Т. ЭЙДЕЛЬМАН: Да. Но понимаете, с другой стороны, каждое поколение российской эмиграции знает эту проблему. И это большая проблема, потому что кому-то удается сохранить… Все равно родной язык будет другой. Все равно между собой дети будут говорить на другом языке. Вот это надо принять. Вопрос, насколько хорошо у них будет русский язык. Те, кто еще сохраняет для детей возможность читать по-русски — это вообще… Я знаю таких, но такие люди просто вызывают у меня восхищение и даже некоторый страх. Как они этого добились? Я знаю, я спрашивала таких родителей. Первый шаг — абсолютный запрет на разговоры не по-русски дома. Это тоже проблемочки создает. Я знаю, например, ситуации в Америке, в Израиле, когда дети доходят до подросткового возраста и начинает стесняться того, что у них родители говорят на русском. Особенно это касается, кстати, бабушек и дедушек. Потому что обычная ситуация — во всяком случае, то, что я знаю, — обычная ситуация: родители приехали, они как-то вписались, они выучили английский или иврит, а бабушки и дедушки очень часто остаются только с русским. И в какой-то момент дети отказываются с ними говорить, стесняются. Я знаю девочку, которая шла из школы и увидев своего дедушку в Израиле, переходила на другую сторону, потому что не хотела, чтобы знали, что он говорит только по-русски. И таких примеров много. Ясно, что это переходный возраст, но это тоже проблема. Дальше. Вот я за этим внимательно следила тоже на примере Сиэтла. Я когда первый раз туда приехала… Мои лекции для детей все-таки рассчитаны в основном на подростков. И вот я прихожу, а сидит все младший школьный возраст. А у меня совсем все другое. А где моя аудитория? Потому что те, которым 13-14 — во-первых, им совершенно неинтересна какая-то тетка, приехавшая из Москвы. Во-вторых, их уже не заставишь идти слушать лекцию на русском. Маленьких-то еще родители могут просто взять и привести, а вот эти подростки — они часто потом уже возвращаются к русскому языку и, например, начинают в университете его учить.

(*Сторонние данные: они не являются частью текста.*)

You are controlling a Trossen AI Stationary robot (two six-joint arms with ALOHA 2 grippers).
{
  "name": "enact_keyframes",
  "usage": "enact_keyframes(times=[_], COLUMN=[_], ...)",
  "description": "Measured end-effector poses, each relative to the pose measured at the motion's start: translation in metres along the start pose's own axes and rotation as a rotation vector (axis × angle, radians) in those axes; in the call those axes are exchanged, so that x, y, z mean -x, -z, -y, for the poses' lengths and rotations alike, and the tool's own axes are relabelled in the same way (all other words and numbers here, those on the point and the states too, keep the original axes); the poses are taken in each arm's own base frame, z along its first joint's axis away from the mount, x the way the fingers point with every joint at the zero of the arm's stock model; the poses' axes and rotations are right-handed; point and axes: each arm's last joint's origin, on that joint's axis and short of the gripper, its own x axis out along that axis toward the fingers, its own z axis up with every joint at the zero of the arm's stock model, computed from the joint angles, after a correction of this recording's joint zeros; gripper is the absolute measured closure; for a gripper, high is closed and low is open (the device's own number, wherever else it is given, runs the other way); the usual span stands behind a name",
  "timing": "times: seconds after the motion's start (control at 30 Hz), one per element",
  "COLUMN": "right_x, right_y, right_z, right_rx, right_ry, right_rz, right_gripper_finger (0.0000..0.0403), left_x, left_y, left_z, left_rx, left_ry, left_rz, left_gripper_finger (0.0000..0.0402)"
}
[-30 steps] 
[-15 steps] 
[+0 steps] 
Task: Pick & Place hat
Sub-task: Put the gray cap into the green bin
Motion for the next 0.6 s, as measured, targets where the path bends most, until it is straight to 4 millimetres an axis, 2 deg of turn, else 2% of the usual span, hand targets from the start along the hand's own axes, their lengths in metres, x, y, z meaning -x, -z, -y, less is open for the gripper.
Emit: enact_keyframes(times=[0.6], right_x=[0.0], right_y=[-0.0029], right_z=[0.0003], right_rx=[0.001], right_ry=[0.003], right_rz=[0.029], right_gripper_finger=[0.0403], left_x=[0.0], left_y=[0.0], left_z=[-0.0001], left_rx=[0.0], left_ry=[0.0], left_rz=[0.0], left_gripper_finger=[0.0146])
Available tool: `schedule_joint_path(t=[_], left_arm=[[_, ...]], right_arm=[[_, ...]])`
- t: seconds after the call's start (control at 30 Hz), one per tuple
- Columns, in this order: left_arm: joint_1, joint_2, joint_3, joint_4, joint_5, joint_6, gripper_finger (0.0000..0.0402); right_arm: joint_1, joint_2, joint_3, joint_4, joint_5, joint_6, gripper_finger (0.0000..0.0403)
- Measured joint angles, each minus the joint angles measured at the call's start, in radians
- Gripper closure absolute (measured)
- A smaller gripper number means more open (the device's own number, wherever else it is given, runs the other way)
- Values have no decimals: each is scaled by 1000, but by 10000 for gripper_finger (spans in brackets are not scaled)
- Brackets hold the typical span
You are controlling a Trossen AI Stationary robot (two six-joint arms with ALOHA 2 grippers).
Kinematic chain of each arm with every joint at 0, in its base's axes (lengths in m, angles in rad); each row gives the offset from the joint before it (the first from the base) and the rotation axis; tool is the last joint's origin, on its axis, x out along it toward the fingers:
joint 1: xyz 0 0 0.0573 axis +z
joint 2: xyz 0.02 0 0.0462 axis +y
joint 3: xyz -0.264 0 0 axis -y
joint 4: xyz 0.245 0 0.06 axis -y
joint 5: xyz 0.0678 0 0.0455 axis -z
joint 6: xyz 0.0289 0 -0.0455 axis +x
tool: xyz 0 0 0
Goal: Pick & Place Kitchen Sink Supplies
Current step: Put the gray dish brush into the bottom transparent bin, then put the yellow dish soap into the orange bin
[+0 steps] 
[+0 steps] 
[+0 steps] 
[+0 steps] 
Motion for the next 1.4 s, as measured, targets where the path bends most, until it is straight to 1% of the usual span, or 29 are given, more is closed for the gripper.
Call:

Э. ГЕВОРКЯН: Ну да, это уже их осмысленный взрослый выбор.
Т. ЭЙДЕЛЬМАН: И это уже heritage speaker называется. То есть как бы у них есть какие-то воспоминания. Но я сразу хочу сказать, что я знаю и противоположные истории, когда дети учат…
Э. ГЕВОРКЯН: А вы сейчас, когда с лекциями ездите, вы их для детей все еще или все-таки и для взрослых?
Т. ЭЙДЕЛЬМАН: Нет, и для взрослых, и для подростков. Бывает, что и дети приходят маленькие, но это уже какие-то вундеркинды.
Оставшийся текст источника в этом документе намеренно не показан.